**Goal of the exercise**
Copy out exactly each line from the line with "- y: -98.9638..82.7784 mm" through the last line of the material below.

**Recorded data**
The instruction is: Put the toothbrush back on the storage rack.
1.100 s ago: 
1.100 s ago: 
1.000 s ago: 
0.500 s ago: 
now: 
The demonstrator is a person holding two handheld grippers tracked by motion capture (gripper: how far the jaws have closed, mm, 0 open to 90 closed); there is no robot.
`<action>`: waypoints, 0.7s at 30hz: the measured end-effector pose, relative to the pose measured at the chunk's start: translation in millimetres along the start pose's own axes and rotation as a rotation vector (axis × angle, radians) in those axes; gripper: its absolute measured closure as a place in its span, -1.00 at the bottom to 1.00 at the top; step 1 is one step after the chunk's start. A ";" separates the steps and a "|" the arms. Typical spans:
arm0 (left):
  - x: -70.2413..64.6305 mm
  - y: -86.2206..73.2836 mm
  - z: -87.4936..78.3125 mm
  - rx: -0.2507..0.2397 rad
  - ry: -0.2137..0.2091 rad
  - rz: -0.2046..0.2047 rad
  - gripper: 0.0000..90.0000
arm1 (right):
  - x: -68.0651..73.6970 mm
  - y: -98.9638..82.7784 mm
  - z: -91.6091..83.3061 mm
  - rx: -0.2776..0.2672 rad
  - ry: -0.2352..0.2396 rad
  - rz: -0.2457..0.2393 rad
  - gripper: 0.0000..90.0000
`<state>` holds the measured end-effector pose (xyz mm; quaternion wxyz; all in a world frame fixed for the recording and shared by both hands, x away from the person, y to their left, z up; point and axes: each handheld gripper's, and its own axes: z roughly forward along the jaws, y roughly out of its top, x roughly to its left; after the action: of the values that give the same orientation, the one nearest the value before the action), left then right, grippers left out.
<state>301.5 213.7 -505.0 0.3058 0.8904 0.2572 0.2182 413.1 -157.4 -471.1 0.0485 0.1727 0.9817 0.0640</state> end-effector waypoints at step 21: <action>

**Output for this exercise**
  - y: -98.9638..82.7784 mm
  - z: -91.6091..83.3061 mm
  - rx: -0.2776..0.2672 rad
  - ry: -0.2352..0.2396 rad
  - rz: -0.2457..0.2393 rad
  - gripper: 0.0000..90.0000
`<state>` holds the measured end-effector pose (xyz mm; quaternion wxyz; all in a world frame fixed for the recording and shared by both hands, x away from the person, y to their left, z up; point and axes: each handheld gripper's, and its own axes: z roughly forward along the jaws, y roughly out of its top, x roughly to its left; after the action: of the values that give the same orientation, the one nearest the value before the action), left then right, grippers left out.
<state>301.5 213.7 -505.0 0.3058 0.8904 0.2572 0.2182 413.1 -157.4 -471.1 0.0485 0.1727 0.9817 0.0640</state> end-effector waypoints at step 21: <action>

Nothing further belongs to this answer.